By Justin Loring, Former Sports Editor

Recruiting in any sport presents its own set of challenges. With NCAA regulations, dead periods and showcases all over the country, it can be a lot to handle. When it comes to field hockey, it’s a far cry from the usual recruiting expectations.

“We don’t really have it broken up by specific areas, we recruit nationally and locally,” assistant coach Ross Gorham said. “We have had a good handful of kids from New Hampshire that have been successful.”

Gorham said recruiting is not broken up like football or basketball, where it’s regions of the country. Instead, the coaches narrow in on about four to seven players they want to come to the university and take it from there. Once they have that list, each visit becomes a chance for them to try and seal the deal.

“We’re pretty tight-knit when it comes to our recruiting process, all three [coaches] are pretty involved in making decisions and getting a small group of players who’re interested in early,” Gorham said. “Our incoming ’15 class has been set for a while and we’re really getting to know those athletes through that process.”

Gorham said they want players that are athletic and play fast in order to match what the team’s playing style is.

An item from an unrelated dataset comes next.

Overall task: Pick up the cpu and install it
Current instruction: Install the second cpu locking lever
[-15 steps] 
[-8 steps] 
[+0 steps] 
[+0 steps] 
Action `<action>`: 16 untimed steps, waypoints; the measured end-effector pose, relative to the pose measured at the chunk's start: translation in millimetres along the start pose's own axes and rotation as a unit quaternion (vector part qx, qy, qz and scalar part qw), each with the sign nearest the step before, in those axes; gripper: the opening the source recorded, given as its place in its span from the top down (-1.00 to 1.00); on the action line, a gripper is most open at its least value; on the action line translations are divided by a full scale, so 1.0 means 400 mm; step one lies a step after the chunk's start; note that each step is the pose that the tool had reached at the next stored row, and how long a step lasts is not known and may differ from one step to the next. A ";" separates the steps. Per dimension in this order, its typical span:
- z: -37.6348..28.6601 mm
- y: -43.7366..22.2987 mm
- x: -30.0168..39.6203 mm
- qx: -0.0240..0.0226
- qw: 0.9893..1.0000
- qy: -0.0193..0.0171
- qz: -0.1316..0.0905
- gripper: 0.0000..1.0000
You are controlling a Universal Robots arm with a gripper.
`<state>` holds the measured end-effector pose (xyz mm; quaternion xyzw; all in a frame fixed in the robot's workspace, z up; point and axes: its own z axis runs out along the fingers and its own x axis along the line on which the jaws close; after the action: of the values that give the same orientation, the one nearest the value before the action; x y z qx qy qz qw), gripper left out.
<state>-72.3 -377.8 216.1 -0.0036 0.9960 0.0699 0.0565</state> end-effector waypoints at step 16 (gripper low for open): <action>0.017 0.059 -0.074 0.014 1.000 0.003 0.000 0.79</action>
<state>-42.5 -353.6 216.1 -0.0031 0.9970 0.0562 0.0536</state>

While UNH had just one international player on its squad last season, many teams —like Albany or Fairfield — make it a point to center its recruiting process on elite, international talent. One of the advantages of that is the cultural difference between countries. While athletes in America tend to play multiple sports, international athletes will be immersed in the sport from a young age and can be involved year-round.

“They’re playing on a better surface from the time they start playing and they’re playing more than our younger [players],” head coach Robin Balducci said. “Their hockey internationally is set up like our golf courses or fitness clubs, the whole family goes.